Elsewhere, Commodus’ misconception of himself as a hero had extended into Rome’s arenas as well. Throughout his reign, in fact, he made a habit of entering into combat under the guise of a gladiator. But not only did these exploits scandalize Roman society, they also gave birth to the rumor that the emperor was not really Marcus Aurelius’ son.
Instead, some theorized that Commodus was the result of an affair between Faustina, his mother, and an unknown gladiator. But despite the harm that the rumors did to his reputation, the emperor continued to fight in the arenas. However, it’s thought that his opponents would always surrender rather than risk the consequences of defeating their ruler in public.
According to historians, Commodus also took on those with physical handicaps, such as amputees, in a fight to the death in front of the arena crowds. And as if that wasn’t bad enough, he also charged the city an astronomical fee for each appearance. All of which left the Empire’s finances in disarray.
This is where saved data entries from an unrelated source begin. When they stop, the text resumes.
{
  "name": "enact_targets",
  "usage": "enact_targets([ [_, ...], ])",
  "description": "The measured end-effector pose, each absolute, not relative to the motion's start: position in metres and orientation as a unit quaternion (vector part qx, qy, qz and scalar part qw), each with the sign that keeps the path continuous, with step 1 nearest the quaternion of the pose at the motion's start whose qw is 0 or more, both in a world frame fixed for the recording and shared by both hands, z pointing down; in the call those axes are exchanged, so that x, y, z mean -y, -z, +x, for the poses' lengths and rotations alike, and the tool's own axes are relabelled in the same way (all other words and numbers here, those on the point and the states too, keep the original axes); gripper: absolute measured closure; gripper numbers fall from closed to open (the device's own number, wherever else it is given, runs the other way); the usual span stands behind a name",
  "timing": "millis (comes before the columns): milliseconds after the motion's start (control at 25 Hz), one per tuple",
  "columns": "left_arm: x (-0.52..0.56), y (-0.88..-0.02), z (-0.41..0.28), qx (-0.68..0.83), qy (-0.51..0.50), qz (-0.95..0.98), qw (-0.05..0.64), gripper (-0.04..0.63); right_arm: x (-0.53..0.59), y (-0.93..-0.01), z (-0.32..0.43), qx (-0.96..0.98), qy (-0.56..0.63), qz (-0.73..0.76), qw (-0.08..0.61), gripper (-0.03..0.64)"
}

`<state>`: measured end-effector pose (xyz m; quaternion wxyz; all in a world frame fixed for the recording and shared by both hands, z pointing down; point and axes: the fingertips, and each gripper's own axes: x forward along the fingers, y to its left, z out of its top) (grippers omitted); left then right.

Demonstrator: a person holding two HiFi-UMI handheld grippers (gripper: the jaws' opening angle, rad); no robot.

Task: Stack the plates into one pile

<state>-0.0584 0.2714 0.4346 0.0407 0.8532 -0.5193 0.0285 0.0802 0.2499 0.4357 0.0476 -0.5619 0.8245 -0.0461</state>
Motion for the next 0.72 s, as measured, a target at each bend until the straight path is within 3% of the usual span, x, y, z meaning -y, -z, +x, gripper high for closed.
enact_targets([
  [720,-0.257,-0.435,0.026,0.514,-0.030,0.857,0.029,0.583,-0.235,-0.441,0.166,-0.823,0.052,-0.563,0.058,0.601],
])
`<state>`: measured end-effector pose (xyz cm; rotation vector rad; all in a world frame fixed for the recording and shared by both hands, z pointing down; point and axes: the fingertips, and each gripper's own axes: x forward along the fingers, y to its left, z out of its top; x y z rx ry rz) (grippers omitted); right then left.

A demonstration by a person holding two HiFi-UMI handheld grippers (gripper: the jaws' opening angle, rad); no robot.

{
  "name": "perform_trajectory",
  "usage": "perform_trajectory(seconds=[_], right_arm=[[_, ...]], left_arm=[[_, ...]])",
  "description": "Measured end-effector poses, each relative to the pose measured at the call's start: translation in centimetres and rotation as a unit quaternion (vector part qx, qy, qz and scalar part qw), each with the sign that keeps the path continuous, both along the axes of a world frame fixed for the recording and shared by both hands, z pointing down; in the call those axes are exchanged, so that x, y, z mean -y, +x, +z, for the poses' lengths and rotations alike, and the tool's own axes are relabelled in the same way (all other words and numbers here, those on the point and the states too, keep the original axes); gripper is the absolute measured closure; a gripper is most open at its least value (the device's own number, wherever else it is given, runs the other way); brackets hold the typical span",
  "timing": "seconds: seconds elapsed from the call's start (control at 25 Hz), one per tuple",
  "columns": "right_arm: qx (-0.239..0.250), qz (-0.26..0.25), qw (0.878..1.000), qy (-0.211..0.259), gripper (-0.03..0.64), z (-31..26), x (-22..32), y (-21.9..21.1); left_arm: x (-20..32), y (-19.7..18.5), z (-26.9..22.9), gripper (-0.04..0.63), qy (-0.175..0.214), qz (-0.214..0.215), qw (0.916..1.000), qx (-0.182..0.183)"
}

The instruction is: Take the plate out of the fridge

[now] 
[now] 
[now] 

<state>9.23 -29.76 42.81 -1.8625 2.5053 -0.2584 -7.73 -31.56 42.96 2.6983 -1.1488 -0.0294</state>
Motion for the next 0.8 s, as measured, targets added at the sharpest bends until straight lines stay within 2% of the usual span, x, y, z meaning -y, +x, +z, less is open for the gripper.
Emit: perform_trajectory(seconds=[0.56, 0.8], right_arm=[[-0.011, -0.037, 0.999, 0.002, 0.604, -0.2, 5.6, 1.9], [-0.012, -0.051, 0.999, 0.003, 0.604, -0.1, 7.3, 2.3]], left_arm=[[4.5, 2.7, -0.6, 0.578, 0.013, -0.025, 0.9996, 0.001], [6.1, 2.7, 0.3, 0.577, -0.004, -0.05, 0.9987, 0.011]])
Commodus, apparently, caused even more uproar with his insistence on fighting live animals. The historian Edward Gibbon claims that, on one occasion, the emperor slaughtered as many as 100 lions. On another, he allegedly decapitated an ostrich using a dart – only to parade the bird’s bloody head in front of the watching Senators.
The list of dead creatures goes on, with Commodus allegedly slaughtering both elephants and giraffes during his gladiatorial career. Then, in November of 192, the emperor hosted the Plebeian Games – a bloody competition that saw him spear countless animals and battle gladiators every day. And of course, the emperor always came out on top.
The following month, Commodus announced that he would celebrate the new year by stepping into the arena once more. By this point, though, another conspiracy had formed against him. One of the imperial aides, Quintus Aemilius Laetus, had, apparently, joined forces with the emperor’s chamberlain and was plotting to have him killed.
According to historians, Laetus and his co-conspirator managed to persuade Commodus’ mistress, Marcia, to join their side. Apparently, she had found her name on a list of people that the emperor intended to murder, giving her motivation to assist in the assassination attempt. And soon, they hatched a plan.
On December 31, 192, Marcia brought her lover a glass of poisoned wine. However, this tactic failed to end the emperor’s life. And in desperation, the conspirators sent Narcissus, a professional wrestler, to strange Commodus to death. Interestingly, the athlete is one of the real historical figures that Maximus, the hero of Gladiator, is based upon.
Afterwards, only the intervention of Pertinax, Commodus’ eventual successor, stopped the emperor’s body from being desecrated and dragged through the town. Instead, he was interred at Hadrian’s Mausoleum in Rome. Meanwhile, the new names and titles that he had established were eliminated and the city returned to normal once more.
With the assassination of Commodus, the conspirators ended the imperial Nerva-Antonine line. The emperor was, in fact, the last in a succession of seven leaders who had ruled the Roman Empire for almost 100 years. And when the throne passed to Pertinax, it was the beginning of a bloody year that saw five different men fight for control of the realm.
Today, Commodus is largely remembered as a villain, thanks to his prominent role in some depictions of ancient Rome. In addition to Gladiator, he has also appeared in a number of movies, books, TV shows and games. But while these may fictionalize his exploits to varying extents, it seems that the true nature of his reign was equally horrific and perhaps, even more insane.